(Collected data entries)
◆ ◆ ◆ ◆ ◆ ◆ ◆

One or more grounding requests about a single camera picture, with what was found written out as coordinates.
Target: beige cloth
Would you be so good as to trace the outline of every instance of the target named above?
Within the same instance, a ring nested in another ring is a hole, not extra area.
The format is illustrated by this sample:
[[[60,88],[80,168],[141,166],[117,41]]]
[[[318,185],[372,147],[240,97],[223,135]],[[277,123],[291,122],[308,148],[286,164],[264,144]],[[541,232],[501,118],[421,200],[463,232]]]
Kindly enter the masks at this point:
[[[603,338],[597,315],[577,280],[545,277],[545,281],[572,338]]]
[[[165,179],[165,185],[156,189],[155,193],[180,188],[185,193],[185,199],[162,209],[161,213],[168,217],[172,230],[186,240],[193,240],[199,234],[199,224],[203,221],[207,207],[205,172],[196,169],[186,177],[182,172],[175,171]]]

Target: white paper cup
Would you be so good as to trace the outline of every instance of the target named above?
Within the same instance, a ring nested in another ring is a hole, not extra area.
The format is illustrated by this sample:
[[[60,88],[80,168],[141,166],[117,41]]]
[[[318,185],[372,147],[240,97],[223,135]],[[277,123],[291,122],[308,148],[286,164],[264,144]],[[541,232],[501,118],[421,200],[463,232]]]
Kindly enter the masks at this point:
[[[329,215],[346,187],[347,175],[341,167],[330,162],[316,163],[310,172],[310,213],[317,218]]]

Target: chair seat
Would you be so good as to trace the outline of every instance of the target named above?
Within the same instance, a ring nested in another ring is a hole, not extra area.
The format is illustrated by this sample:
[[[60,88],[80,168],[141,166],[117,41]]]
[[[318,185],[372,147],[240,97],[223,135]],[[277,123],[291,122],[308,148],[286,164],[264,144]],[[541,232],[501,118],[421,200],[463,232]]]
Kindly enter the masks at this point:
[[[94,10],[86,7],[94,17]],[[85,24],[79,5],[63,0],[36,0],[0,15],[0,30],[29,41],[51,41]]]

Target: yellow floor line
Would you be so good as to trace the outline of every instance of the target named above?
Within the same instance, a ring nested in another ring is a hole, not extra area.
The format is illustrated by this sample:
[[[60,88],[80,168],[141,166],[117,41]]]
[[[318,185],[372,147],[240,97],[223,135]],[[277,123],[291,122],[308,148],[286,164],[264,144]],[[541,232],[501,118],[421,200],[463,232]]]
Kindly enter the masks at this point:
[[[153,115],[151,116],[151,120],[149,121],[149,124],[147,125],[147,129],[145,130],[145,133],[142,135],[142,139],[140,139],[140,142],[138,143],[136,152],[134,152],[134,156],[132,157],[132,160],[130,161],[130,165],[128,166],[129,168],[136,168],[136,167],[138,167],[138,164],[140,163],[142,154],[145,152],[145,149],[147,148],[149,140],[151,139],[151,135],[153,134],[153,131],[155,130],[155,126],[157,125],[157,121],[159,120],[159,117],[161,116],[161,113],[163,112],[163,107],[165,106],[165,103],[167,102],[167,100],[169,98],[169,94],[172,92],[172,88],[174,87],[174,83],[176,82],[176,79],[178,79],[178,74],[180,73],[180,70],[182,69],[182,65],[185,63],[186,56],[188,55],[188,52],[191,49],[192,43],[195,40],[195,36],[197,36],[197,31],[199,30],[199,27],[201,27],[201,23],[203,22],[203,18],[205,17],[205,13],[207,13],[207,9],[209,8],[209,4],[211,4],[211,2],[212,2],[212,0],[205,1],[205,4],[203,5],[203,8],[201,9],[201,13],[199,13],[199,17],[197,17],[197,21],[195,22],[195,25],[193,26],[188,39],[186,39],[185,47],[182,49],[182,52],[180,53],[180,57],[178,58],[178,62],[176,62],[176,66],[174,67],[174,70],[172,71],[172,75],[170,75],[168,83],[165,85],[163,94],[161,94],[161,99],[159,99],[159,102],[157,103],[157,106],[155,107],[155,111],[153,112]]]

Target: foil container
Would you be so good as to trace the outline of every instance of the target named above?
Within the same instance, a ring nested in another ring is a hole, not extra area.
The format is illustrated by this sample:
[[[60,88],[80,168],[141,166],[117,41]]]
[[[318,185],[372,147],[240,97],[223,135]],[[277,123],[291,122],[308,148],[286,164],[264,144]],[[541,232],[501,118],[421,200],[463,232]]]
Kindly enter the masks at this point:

◆ ◆ ◆ ◆ ◆ ◆ ◆

### What needs to be done
Output all entries again exactly; no line may be altered.

### Answer area
One or more grounding requests about a single camera picture, with what was found written out as coordinates.
Target: beige cloth
Would you be so good as to trace the outline of every instance of the target named above?
Within the same instance, a ring nested in another ring is a hole, not extra area.
The format is illustrated by this sample:
[[[60,88],[80,168],[141,166],[117,41]]]
[[[318,185],[372,147],[240,97],[223,135]],[[277,123],[291,122],[308,148],[286,164],[264,144]],[[541,232],[501,118],[421,200],[463,232]]]
Kindly enter the masks at this point:
[[[603,338],[597,315],[577,280],[545,277],[545,281],[572,338]]]
[[[165,179],[165,185],[156,189],[155,193],[180,188],[185,193],[185,199],[162,209],[161,213],[168,217],[172,230],[186,240],[193,240],[199,234],[199,224],[203,221],[207,207],[205,172],[196,169],[186,177],[182,172],[175,171]]]

Target: white paper cup
Would you be so good as to trace the outline of every instance of the target named above?
Within the same instance, a ring nested in another ring is a hole, not extra area.
The format is illustrated by this sample:
[[[60,88],[80,168],[141,166],[117,41]]]
[[[318,185],[372,147],[240,97],[223,135]],[[277,123],[291,122],[308,148],[286,164],[264,144]],[[541,232],[501,118],[421,200],[463,232]]]
Kindly enter the masks at this point:
[[[329,215],[346,187],[347,175],[341,167],[330,162],[316,163],[310,172],[310,213],[317,218]]]

Target: chair seat
Would you be so good as to trace the outline of every instance of the target named above?
Within the same instance, a ring nested in another ring is a hole, not extra area.
The format is illustrated by this sample:
[[[60,88],[80,168],[141,166],[117,41]]]
[[[318,185],[372,147],[240,97],[223,135]],[[277,123],[291,122],[308,148],[286,164],[264,144]],[[541,232],[501,118],[421,200],[463,232]]]
Kindly enter the masks at this point:
[[[94,10],[86,7],[94,17]],[[85,24],[79,5],[63,0],[36,0],[0,15],[0,30],[29,41],[51,41]]]

Target: yellow floor line
Would you be so good as to trace the outline of every instance of the target named above?
Within the same instance, a ring nested in another ring is a hole, not extra area.
The format is illustrated by this sample:
[[[60,88],[80,168],[141,166],[117,41]]]
[[[318,185],[372,147],[240,97],[223,135]],[[277,123],[291,122],[308,148],[286,164],[264,144]],[[541,232],[501,118],[421,200],[463,232]]]
Kindly enter the masks at this point:
[[[153,115],[151,116],[151,120],[149,121],[149,124],[147,125],[147,129],[145,130],[145,133],[142,135],[142,139],[140,139],[140,142],[138,143],[136,152],[134,152],[134,156],[132,157],[132,160],[130,161],[130,165],[128,166],[129,168],[136,168],[136,167],[138,167],[138,164],[140,163],[142,154],[145,152],[145,149],[147,148],[149,140],[151,139],[151,135],[153,134],[153,131],[155,130],[155,126],[157,125],[157,121],[159,120],[159,117],[161,116],[161,113],[163,112],[163,107],[165,106],[165,103],[167,102],[167,100],[169,98],[169,94],[172,92],[172,88],[174,87],[174,83],[176,82],[176,79],[178,79],[178,74],[180,73],[180,70],[182,69],[182,65],[185,63],[186,56],[188,55],[188,52],[191,49],[192,43],[195,40],[195,36],[197,36],[197,31],[199,30],[199,27],[201,27],[201,23],[203,22],[203,18],[205,17],[205,13],[207,13],[207,9],[209,8],[209,4],[211,4],[211,2],[212,2],[212,0],[205,1],[205,4],[203,5],[203,8],[201,9],[201,13],[199,13],[199,17],[197,17],[197,21],[195,22],[195,25],[193,26],[188,39],[186,39],[185,47],[182,49],[182,52],[180,53],[180,57],[178,58],[178,62],[176,62],[176,66],[174,67],[174,70],[172,71],[172,75],[170,75],[168,83],[165,85],[163,94],[161,94],[161,99],[159,99],[159,102],[157,103],[157,106],[155,107],[155,111],[153,112]]]

Target: foil container
Would you be so good as to trace the outline of every instance of the target named above?
Within the same instance, a ring nested in another ring is a hole, not extra area.
The format is illustrated by this sample:
[[[60,88],[80,168],[141,166],[117,41]]]
[[[318,185],[372,147],[240,97],[223,135]],[[277,123],[291,122],[308,148],[286,164],[264,144]],[[541,232],[501,118],[421,200],[463,232]]]
Kindly enter the masks at this point:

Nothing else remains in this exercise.